Exact reproduction of all the entries is required, without any of their pictures.

-----

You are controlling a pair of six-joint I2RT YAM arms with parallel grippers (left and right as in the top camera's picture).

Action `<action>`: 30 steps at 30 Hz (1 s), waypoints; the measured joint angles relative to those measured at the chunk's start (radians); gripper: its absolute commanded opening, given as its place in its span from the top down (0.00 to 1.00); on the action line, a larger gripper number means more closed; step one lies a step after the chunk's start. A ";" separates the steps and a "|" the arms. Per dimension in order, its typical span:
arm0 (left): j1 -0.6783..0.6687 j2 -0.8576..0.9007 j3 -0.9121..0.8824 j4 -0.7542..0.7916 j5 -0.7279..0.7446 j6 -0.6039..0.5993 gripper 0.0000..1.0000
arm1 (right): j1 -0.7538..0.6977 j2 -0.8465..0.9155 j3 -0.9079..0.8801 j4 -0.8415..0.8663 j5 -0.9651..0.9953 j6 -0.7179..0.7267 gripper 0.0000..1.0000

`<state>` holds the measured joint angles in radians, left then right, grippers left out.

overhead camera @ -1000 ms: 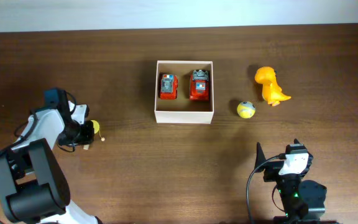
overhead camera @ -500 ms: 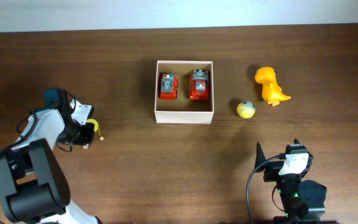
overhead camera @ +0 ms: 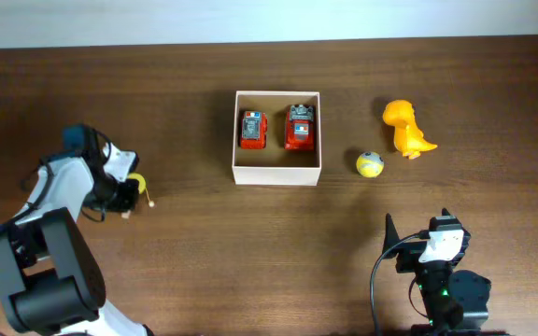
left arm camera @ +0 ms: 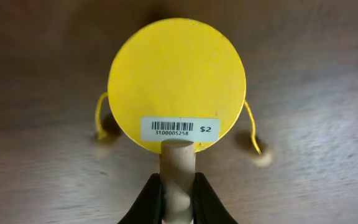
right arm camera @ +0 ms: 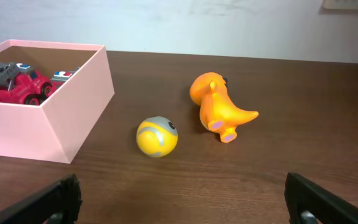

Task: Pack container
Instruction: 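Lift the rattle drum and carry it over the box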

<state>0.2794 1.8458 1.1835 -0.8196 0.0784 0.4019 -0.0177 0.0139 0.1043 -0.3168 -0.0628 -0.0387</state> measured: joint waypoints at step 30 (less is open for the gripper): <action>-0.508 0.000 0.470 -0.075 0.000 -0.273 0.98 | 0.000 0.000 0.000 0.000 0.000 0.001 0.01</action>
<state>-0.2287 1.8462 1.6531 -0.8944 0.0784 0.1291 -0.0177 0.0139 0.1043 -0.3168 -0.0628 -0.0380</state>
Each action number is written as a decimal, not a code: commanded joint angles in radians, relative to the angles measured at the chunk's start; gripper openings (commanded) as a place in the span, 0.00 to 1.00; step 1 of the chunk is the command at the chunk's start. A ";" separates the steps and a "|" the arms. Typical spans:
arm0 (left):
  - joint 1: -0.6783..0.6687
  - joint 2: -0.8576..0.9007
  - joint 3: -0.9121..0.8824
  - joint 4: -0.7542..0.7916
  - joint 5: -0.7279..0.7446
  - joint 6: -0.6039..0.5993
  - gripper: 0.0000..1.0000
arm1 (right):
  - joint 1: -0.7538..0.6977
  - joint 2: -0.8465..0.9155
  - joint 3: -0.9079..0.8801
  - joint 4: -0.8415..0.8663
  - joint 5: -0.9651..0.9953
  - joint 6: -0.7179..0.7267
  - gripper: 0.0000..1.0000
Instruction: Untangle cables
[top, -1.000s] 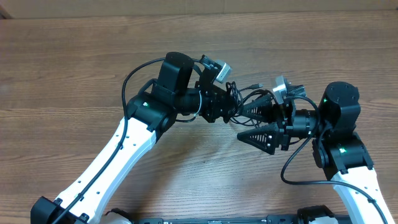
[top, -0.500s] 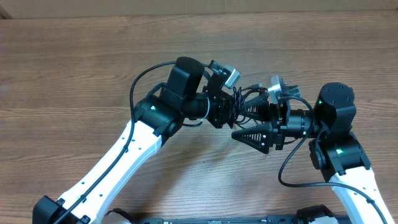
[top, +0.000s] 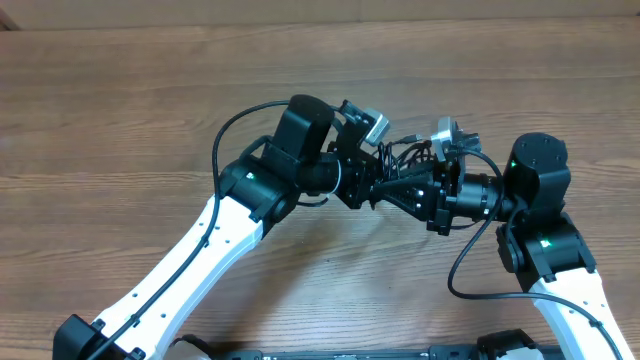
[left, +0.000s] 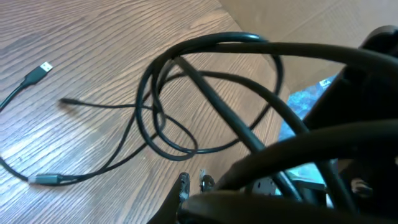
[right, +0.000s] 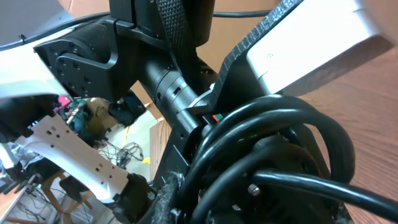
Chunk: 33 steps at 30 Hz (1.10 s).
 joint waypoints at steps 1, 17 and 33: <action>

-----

#### REPLY TO THE EXERCISE
You are controlling a pair of six-joint I2RT YAM arms with parallel grippers (left and right as in the top camera's picture).

Action `<action>`: 30 steps at 30 Hz (1 s), waypoints; the measured joint angles relative to those measured at the chunk's start (radians); gripper: its absolute commanded opening, given as its place in its span from the top down (0.00 to 1.00); on the action line, a larger gripper number means more closed; step one lies a step after the chunk's start. A ";" separates the steps and a "|" the arms. Per dimension in order, its typical span:
arm0 (left): j1 -0.6783..0.6687 j2 -0.8576..0.9007 j3 -0.9121..0.8824 j4 -0.7542..0.7916 j5 -0.7279..0.7446 j6 -0.6039..0.5993 gripper 0.0000..1.0000
arm1 (right): j1 -0.7538..0.6977 j2 -0.8465..0.9155 j3 -0.9079..0.8801 j4 -0.8415..0.8663 j5 -0.9651..0.9953 j6 -0.7179..0.7267 gripper 0.0000..1.0000

`<state>` holds the measured joint angles in radians, left then right, grippers left out.

overhead camera @ -1000 ms: 
overhead camera @ -500 ms: 
overhead camera @ +0 ms: 
left arm camera @ +0 ms: 
right arm camera @ +0 ms: 

Task: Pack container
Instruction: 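Lift the rattle drum and carry it over the box
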
<state>0.2794 1.8458 1.1835 -0.8196 0.0784 0.4019 -0.0177 0.0139 0.1043 -0.3168 -0.0628 -0.0387</state> measured: joint waypoints at step 30 (less is open for the gripper): <action>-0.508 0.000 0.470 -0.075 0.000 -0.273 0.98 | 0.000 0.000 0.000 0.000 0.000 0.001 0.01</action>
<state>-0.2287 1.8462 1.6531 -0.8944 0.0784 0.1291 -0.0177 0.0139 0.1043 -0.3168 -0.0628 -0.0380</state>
Each action number is written as a decimal, not a code: commanded joint angles in radians, relative to the angles measured at the chunk's start; gripper openings (commanded) as a place in the span, 0.00 to 1.00; step 1 of the chunk is the command at the chunk's start. A ";" separates the steps and a "|" the arms. Typical spans:
arm0 (left):
  - joint 1: -0.6783..0.6687
  - joint 2: -0.8576..0.9007
  - joint 3: -0.9121..0.8824
  - joint 4: -0.7542..0.7916
  - joint 5: -0.7279..0.7446
  - joint 6: -0.6039..0.5993
  - gripper: 0.0000..1.0000
arm1 (right):
  - joint 1: -0.7538..0.6977
  - joint 2: -0.8465..0.9155
  - joint 3: -0.9079..0.8801
  - joint 4: -0.8415..0.8663
  - joint 5: -0.9651..0.9953
  - joint 6: -0.7179..0.7267
  - gripper: 0.0000..1.0000
Instruction: Untangle cables
[top, -1.000s] 
[top, -0.500s] 
[top, +0.000s] 
[left, +0.000s] 
[right, +0.000s] 
Chunk: 33 steps at 30 Hz (1.10 s).
 joint waypoints at steps 1, 17 and 33: <action>

That completes the exercise.